Volokh Conspiracy devoted a week to posts from the authors of the book on the Duke Lacrosse case, Until Proven Innocent.  The authors had plenty of superlatives for themselves, and quite a few for the prosecutor and assorted others.  Mostly deserved, I should say.  But on one point, I think the authors and their crew are a bit misleading

I would also wager that the commenter cannot site many (if any) examples of prosecutorial misconduct directed against poor people in recent years that is as egregious as the misconduct of Nifong here.

Two come to mind:  Tulia, Texas and Central Park Jogger.  Both involved conviction of innocents.   They both also involved the usual news media's prosecutorial bias.  I assume somewhere in the book that authors explain how the Duke case was different in that regard.  Maybe it was just that it was national news (something that mystified me then). 

See this as well.

September 24, 2007

Double Standard

The reviews of Dawkins' The God Delusion led me to expect a bit of a tirade, intemperate polemics.  The book is none of that.  There was little or nothing in the way of cheap shots or intemperate rhetoric.  The book is as respectful as is appropriate.  It is true that Dawkins is not as careful as one might wish in setting out some of the argument for God, but this is not a work in philosophy. It is a popular book, aimed at an educated but not specilist audience.  There is no reason to spend fifty pages on the ontological argument or on the variations on answers to the problem of evil.  On that standard, it is hard to complain. 

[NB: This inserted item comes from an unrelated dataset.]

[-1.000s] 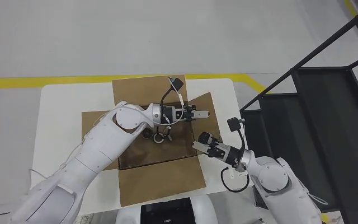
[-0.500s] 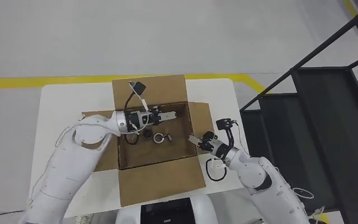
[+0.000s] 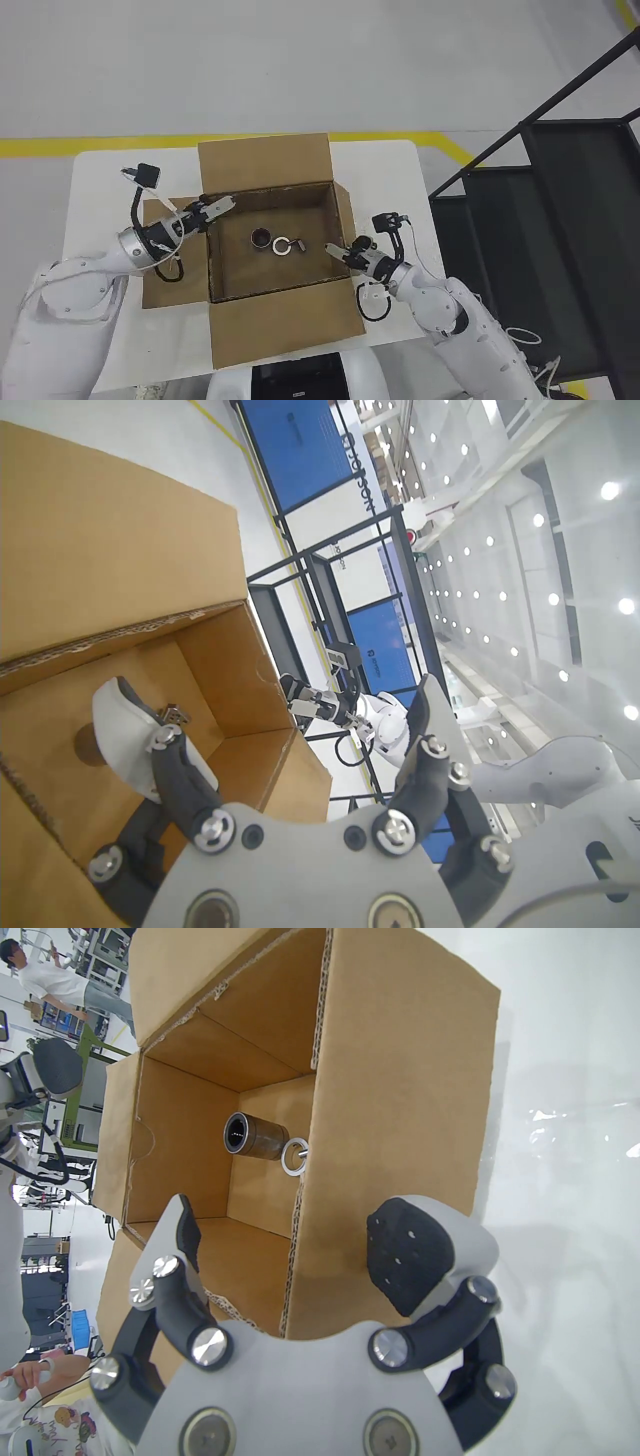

Dawkins treats the question of the existence of God as an empirical question, which is surely right.  The question is about what exists, and the object is one taken as having causal presence.  So one should turn to the evidence, see what it offers.  Nothing much is what is offered.  Sagan's book takes a similar approach, through composed some years earlier.  It is a bit more fun, and a faster read.  Sagan looks about for reasons to believe in God, and finds none.  I suppose a believer might take offense at Dawkins' account of why people believe, but even that seems to be a bit thin-skinned.  Persistent belief in the face of overwhelming contrary evidence and a complete absence of supporting evidence does require an explanation.  That explanation is not going to include, and should not include, anything like praise of the reasoning abilities of the believers.  Reasoning is not what is moving the belief, or sustaining it.

September 23, 2007

Temptation

The September 5 issue of the TLS has a review of Hitchens' God is Not Great by Richard Dawkins.  The interesting thing about the review is not that it is positive, but that Dawkins holds to the end the most interesting question for the review.  It is not whether Hitchens is too hard on the cultists, or whether he has addressed all of the right arguments about theism.  That all seems hunky-dory with Dawkins - Hitchens writes well and has entertaining things to say.  There are amusing bits on various religions, including the local cult here in Zion -- golden plates translated by the virtually illiterate. 

The interesting bit is the question at the end: 

Finally, there are those critics who can’t resist the ad hominem blow: “Don’t you know Christopher Hitchens supported the invasion of Iraq?” But so what? I’m not reviewing his politics, I’m reviewing his book. And what a splendid, boisterously virile broadside of a book it is.

Good question and good answer.  Even in my elderly state, I have a desire that the good and bad line up neatly.  Admittedly, pretty weak and easy to correct.  But I would like it, e.g., Yoo was a vile dinner guest as well as a political cretin.  T'ain't so though, not often.  Hitchens is fun to watch in a debate.  His politics are a mixed bag -- on Iraq he was wrong, and apparently irremediable or, maybe, incorrigible.  He was and is wrong on Iraq from start to end.  But that is not the book being reviewed.  Hitchens' politics on Iraq do not entail we ignore the rest of his work, or fail to judge the book on its own.  Still, there is the temptation -- I wonder why.  Except at the extremes, we tend not to associate the quality of work of a painter with his or her politics.  Perhaps a bit of: a public intellectual ought to get more of it right?  Not enough I think.